GETTING YOUR CREDIT REPORT
No matter what your financial situation, it is always important to keep a close eye on your credit report and understand everything credit reporting entails. This is because credit reporting is a complex system subject to error and discrepancy, and yet it determines much of what you are eligible for when it comes to financing and consumer privileges.
There are three main credit bureaus in the United States that are responsible for collection credit-related data for all consumers and individuals. These are Experian, Trans-Union, and Equifax. You should understand that these are profit-driven companies. In other words, the information that they collect about individuals becomes an item that they then sell to companies of virtually every single kind. It is vital to be informed of your rights under the Fair Credit Reporting Act, which is an important consumer protection law.

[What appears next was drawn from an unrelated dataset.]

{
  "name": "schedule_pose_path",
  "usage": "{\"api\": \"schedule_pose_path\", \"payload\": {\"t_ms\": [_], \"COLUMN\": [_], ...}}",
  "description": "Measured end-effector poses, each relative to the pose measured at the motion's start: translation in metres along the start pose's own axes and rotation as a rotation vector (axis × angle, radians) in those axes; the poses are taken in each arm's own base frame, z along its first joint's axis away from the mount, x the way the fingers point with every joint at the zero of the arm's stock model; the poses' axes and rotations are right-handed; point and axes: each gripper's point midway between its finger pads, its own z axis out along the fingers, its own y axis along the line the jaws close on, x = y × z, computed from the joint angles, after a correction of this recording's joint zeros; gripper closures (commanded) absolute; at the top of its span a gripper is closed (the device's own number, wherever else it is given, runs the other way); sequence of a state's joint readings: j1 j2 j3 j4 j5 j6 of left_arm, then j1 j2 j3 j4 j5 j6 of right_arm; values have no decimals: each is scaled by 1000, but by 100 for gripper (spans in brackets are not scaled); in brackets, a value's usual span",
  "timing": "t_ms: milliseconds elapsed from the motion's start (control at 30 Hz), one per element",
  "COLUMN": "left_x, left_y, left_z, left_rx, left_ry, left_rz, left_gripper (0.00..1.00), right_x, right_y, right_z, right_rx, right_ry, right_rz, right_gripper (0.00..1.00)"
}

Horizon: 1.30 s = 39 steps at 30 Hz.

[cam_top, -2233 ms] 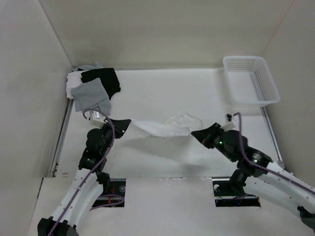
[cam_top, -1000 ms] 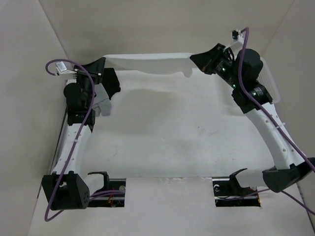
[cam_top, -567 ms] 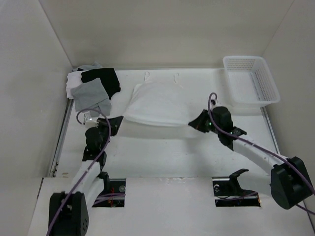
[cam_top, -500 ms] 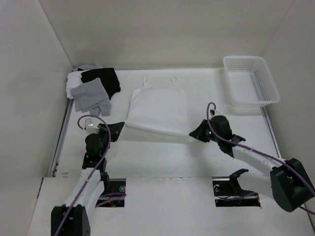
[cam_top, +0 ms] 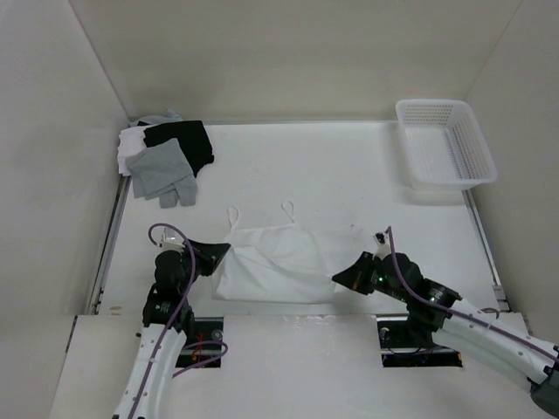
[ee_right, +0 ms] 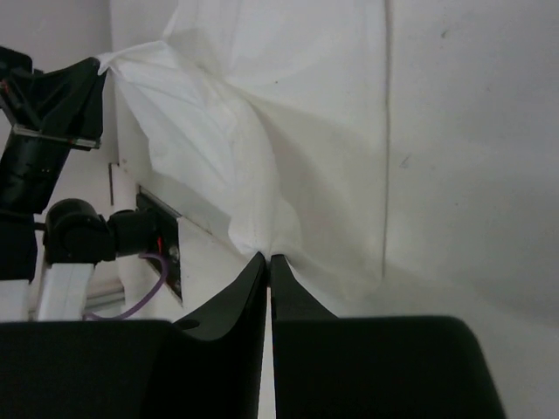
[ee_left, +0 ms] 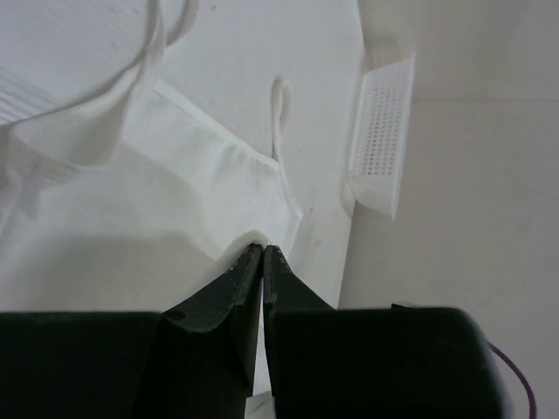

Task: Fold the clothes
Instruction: Fold the tank top

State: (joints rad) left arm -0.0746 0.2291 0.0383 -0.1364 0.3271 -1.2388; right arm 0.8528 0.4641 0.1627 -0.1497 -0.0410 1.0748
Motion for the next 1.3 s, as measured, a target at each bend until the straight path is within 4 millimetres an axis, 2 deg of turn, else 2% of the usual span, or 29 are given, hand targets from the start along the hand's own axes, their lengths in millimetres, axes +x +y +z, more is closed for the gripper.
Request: {"api": "schedule_pose_path", "payload": {"t_ms": [100,233,333,400,433,500,600,633,733,800,867,967,1067,1167,1233,1300], "left_x": [-8,-26,-39,-48,-50,-49,-44,-44,-47,-51,-54,-62,-77,-93,-98,-100], "left_y": [6,-3,-17,-40,-59,-107,-191,-219,-290,-315,-323,-323,-326,-326,-316,-295], "left_z": [0,1,9,23,32,50,57,53,26,5,-17,-45,-64,-65,-48,-18], "left_rx": [-47,-49,-71,-72,-54,14,166,220,352,395,403,378,352,325,286,216], "left_ry": [-49,-133,-148,-142,-131,-105,-110,-127,-208,-264,-306,-356,-408,-461,-474,-460], "left_rz": [-2,10,14,23,40,97,217,261,379,434,478,528,561,564,564,566], "left_gripper": [96,96,96,98,98,99,99,99,99,99,98,98,98,98,99,99], "right_x": [-5,-22,-48,-76,-91,-127,-175,-188,-214,-218,-214,-204,-200,-208,-223,-245], "right_y": [-6,-1,8,26,40,80,148,168,210,225,234,242,246,240,229,208], "right_z": [2,14,21,21,19,7,-29,-47,-102,-132,-158,-188,-198,-183,-160,-128], "right_rx": [75,151,171,153,131,65,-41,-69,-115,-135,-160,-195,-200,-120,-27,76], "right_ry": [1,5,-38,-98,-130,-226,-391,-452,-600,-655,-678,-676,-665,-682,-704,-708], "right_rz": [-2,-39,-69,-92,-110,-159,-253,-283,-341,-358,-366,-365,-375,-412,-438,-447], "right_gripper": [93,95,96,97,97,97,97,97,97,97,97,97,97,97,97,98]}}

If you look up "credit report" on the internet you will instantly see an ocean of services that will charge you to deliver your credit report. Many of these services claim to be free and yet you need to enter your credit card information in order to obtain your records. (Whether you are asked for your credit card number or Social Security Number, you should always be extremely cautious when giving your personal information online!) However, it is often possible to get these reports for free straight from the credit reporting agencies anyway. By law you are required free access to your report within 60 days of being turned down for any credit application. If you are denied credit, you must receive this denial in form of a letter that must also tell you what credit agency delivered your credit information. The credit bureau's address and telephone number will also be given. You can then contact them and get your report for free.
Also, if you happen to live in Colorado, Georgia, Maryland, Massachusetts, New Jersey, or Vermont, you are entitled to a free copy of your report from each bureau once every 6 months. You can also obtain a free copy if you are unemployed and applying for a job within 60 days (you will have to provide an unemployment check or layoff notice as proof of your circumstances). If you receive any type of public assistance or believe you are a victim of fraud, you can also get a copy for free. Once you have your credit report, look it over carefully. You are legally entitled to challenge anything you find on your report- if you find any errors or information that does not seem totally accurate, you may contact the bureau by mail and contest the report. The bureau is obligated to investigate your claim, and it will sometimes happen that they have indeed made a mistake.